Researchers and Coast Salish people are analyzing a 160-year-old Indigenous dog pelt in the Smithsonian’s collection to pinpoint the origin and sudden disappearance of the culturally significant Coast Salish Woolly Dog.

 

Chris Stantis. Banner photo above: The reconstructed woolly dog shown at scale with Arctic dogs and spitz breeds in the background to compare scale and appearance; the portrayal does not imply a genetic relationship. Credit: Karen Carr.

Researchers from the Smithsonian’s National Museum of Natural History led a new analysis that sheds light on the ancestry and genetics of woolly dogs, a now extinct breed of dog that was a fixture of Indigenous Coast Salishcommunities in the Pacific Northwest for millennia. A team of researchers analyzed genetic clues preserved in the pelt of “Mutton,” the only known woolly dog fleece in the world, to pinpoint the genes responsible for their highly sought-after woolly fur.

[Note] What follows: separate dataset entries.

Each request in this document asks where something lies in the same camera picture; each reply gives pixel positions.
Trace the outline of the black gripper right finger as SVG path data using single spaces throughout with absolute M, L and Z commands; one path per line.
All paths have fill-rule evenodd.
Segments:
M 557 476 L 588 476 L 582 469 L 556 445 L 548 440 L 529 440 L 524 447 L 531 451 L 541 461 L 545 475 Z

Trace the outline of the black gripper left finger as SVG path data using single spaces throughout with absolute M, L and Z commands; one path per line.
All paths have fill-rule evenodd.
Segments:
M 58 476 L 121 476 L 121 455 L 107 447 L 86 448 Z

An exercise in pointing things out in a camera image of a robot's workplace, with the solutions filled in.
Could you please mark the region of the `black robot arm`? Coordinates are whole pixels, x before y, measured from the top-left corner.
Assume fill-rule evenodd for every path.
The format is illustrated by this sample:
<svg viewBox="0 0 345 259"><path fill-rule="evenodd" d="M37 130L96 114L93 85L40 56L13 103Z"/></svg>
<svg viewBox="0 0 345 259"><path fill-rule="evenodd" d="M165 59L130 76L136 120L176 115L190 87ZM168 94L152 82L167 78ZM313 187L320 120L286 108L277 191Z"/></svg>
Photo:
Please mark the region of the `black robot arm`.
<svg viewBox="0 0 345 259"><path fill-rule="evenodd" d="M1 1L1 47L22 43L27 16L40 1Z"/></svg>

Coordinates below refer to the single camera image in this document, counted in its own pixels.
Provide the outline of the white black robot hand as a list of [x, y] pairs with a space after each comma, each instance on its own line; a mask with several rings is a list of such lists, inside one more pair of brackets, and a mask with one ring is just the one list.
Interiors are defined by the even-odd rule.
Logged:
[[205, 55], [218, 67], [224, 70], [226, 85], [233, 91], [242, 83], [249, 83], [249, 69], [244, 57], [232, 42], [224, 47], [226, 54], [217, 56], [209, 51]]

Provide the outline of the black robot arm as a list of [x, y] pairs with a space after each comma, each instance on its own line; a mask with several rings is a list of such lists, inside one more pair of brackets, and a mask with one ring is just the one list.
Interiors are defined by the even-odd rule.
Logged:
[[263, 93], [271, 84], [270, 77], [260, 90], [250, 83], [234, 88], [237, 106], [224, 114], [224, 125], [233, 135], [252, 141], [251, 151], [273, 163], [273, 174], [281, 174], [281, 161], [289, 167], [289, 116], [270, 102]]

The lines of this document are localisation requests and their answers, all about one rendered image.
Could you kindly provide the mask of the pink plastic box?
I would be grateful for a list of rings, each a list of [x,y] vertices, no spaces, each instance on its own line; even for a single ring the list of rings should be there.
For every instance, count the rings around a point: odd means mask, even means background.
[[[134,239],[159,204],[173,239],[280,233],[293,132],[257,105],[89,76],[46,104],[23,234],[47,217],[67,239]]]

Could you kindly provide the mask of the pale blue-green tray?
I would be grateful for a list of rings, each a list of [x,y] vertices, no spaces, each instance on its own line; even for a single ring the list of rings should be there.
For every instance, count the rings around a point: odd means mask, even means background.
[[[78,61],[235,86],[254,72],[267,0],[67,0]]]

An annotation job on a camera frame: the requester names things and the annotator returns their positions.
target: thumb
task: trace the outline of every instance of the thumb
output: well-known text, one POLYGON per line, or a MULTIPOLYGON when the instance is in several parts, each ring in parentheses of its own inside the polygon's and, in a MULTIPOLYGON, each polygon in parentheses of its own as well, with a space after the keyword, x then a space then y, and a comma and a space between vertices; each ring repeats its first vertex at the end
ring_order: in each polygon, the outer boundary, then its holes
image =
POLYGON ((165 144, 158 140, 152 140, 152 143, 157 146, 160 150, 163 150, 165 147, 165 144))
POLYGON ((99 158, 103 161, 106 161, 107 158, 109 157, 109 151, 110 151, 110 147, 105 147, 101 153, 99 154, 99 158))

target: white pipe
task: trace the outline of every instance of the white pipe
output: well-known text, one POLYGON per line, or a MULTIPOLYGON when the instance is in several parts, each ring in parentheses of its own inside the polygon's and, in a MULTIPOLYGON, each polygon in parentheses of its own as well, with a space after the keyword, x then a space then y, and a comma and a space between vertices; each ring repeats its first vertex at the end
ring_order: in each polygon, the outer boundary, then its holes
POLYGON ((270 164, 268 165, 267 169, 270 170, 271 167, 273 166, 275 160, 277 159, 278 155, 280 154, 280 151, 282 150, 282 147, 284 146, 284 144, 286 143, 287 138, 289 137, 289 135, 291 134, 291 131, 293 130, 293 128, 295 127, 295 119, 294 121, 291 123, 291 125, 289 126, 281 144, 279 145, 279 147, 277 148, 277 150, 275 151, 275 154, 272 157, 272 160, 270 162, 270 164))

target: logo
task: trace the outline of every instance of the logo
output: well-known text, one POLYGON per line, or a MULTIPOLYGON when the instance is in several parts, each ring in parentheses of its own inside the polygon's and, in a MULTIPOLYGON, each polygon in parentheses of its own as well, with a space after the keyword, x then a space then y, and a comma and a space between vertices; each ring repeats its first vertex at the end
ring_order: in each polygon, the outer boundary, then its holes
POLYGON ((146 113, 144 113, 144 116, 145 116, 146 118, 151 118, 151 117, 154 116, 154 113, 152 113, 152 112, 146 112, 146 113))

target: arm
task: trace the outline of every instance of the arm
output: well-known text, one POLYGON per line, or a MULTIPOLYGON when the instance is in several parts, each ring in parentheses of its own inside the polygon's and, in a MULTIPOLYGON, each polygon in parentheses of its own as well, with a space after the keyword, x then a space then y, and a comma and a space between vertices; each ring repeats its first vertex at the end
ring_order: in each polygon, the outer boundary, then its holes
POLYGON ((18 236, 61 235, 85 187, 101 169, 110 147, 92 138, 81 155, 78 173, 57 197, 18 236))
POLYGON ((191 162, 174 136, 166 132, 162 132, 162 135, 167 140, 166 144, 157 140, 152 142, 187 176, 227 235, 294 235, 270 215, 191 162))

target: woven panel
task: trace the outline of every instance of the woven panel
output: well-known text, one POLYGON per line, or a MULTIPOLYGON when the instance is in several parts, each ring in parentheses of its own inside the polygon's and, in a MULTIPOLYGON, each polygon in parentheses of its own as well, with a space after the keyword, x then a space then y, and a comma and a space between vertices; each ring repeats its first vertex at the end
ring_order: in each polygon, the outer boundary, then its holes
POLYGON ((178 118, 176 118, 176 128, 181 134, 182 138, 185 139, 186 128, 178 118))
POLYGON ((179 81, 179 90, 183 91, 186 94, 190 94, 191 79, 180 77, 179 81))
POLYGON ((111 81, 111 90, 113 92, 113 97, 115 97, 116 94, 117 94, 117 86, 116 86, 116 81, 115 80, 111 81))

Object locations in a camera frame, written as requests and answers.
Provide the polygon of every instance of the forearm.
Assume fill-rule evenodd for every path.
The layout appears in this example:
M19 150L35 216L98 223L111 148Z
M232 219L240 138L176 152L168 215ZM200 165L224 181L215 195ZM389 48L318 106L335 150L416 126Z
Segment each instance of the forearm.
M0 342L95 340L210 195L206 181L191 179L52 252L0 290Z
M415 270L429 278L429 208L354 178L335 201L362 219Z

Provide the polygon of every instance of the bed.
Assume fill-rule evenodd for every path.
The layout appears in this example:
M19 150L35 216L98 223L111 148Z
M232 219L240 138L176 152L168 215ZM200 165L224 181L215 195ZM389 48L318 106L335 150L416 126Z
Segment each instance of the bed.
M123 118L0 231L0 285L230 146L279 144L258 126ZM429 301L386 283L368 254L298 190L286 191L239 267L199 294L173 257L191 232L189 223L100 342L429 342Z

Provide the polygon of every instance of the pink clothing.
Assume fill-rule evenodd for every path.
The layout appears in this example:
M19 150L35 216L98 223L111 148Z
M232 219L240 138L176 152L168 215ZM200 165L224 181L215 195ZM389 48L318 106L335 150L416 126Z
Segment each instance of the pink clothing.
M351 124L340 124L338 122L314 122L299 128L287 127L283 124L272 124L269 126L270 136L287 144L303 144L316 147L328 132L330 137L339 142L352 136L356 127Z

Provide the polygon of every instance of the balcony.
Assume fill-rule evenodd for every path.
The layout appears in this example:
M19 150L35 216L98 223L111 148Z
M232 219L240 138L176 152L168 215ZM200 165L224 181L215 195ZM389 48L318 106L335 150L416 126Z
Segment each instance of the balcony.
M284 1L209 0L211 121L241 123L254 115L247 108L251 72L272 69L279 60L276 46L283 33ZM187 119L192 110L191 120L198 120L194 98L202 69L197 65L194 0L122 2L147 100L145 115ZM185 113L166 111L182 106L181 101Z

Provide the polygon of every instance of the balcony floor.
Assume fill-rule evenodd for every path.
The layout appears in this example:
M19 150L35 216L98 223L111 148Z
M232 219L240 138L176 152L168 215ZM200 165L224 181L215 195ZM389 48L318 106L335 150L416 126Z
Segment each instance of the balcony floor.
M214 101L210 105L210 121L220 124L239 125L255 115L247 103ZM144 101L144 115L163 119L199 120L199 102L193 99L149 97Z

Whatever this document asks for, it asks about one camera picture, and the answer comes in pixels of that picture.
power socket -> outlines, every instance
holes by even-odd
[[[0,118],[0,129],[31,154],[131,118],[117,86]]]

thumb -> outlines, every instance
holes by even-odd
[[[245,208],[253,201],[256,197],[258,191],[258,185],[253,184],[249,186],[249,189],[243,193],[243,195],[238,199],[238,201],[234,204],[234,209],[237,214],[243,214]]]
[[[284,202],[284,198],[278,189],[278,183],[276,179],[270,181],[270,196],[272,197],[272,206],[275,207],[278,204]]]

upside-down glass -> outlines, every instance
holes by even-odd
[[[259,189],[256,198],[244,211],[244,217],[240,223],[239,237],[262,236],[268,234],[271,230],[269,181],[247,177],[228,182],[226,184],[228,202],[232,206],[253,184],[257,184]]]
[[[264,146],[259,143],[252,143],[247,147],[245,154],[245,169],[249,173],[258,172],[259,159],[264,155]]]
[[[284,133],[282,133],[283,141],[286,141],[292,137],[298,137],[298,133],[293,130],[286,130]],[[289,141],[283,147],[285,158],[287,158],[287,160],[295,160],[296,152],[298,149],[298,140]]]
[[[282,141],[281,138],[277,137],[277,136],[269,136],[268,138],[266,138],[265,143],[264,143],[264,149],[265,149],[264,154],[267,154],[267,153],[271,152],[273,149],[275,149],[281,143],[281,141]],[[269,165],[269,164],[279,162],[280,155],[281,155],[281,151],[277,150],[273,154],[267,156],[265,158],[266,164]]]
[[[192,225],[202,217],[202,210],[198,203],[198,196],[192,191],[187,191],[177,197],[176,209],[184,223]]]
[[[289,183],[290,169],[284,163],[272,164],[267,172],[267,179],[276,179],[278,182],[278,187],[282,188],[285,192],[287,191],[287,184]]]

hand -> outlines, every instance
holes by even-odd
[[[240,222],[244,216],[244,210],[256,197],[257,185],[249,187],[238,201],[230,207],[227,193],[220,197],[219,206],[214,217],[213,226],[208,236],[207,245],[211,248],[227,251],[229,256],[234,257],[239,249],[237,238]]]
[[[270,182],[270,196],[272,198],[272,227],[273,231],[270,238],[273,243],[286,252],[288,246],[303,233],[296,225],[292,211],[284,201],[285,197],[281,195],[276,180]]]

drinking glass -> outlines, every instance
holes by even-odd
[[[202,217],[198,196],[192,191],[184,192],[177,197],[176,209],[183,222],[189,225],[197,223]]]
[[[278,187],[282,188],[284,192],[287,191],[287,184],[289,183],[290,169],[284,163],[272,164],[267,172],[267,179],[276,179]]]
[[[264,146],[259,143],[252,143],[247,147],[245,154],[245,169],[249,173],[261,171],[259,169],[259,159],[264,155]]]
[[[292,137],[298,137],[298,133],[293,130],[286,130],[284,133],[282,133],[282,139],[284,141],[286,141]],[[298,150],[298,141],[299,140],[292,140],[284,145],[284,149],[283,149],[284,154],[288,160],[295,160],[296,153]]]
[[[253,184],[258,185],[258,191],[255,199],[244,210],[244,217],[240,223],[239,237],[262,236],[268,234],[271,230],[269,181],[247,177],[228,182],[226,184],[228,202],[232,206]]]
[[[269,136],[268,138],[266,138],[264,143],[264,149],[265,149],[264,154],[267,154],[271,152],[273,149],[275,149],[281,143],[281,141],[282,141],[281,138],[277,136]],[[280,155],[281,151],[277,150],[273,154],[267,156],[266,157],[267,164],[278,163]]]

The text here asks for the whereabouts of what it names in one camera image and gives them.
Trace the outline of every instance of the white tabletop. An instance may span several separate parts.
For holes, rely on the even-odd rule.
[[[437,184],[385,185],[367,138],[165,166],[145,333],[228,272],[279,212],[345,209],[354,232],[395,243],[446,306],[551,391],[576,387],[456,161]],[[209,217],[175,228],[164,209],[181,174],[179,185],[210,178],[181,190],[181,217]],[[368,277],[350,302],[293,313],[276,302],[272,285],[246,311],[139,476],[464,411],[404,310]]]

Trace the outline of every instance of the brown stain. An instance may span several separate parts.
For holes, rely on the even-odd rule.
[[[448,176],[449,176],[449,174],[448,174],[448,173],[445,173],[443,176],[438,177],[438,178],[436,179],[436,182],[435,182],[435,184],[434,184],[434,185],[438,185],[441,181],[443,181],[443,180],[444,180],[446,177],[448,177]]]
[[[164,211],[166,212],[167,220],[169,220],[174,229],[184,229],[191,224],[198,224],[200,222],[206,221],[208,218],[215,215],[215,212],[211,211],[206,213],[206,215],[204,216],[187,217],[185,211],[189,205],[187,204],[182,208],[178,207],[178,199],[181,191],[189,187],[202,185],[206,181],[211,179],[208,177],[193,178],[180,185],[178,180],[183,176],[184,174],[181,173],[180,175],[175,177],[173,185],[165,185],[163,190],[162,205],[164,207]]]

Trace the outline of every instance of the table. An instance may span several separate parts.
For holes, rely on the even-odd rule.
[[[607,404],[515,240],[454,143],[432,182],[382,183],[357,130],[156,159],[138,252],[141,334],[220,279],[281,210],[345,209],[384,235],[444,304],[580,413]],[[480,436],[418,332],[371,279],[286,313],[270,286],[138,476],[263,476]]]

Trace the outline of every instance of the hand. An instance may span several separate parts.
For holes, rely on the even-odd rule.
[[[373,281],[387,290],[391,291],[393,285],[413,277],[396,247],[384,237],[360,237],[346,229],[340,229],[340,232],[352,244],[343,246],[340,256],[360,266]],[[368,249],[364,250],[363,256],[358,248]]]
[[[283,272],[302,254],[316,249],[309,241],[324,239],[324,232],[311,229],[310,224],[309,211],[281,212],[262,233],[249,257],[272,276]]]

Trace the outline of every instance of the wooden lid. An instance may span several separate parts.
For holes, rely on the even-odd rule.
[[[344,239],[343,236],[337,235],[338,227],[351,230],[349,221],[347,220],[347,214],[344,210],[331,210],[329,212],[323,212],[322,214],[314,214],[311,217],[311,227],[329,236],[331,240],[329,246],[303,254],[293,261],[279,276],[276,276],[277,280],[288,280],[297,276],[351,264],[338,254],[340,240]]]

The study’s findings, published Dec. 14, in the journal Science, include interviews contributed by several Coast Salish co-authors, including Elders, Knowledge Keepers and Master Weavers, who provided crucial context about the role woolly dogs played in Coast Salish society.

“This was one of the most exciting projects in my career as an archeologist and an isotopes expert because of the way that we were able to weave together these different types of knowledge,” said Chris Stantis, postdoctoral researcher in the Department of Geology & Geophysics at the University of Utah and co-author of the study.  “To work with geneticists, historians, and Indigenous Knowledge Keepers just makes better research to bring it all together.”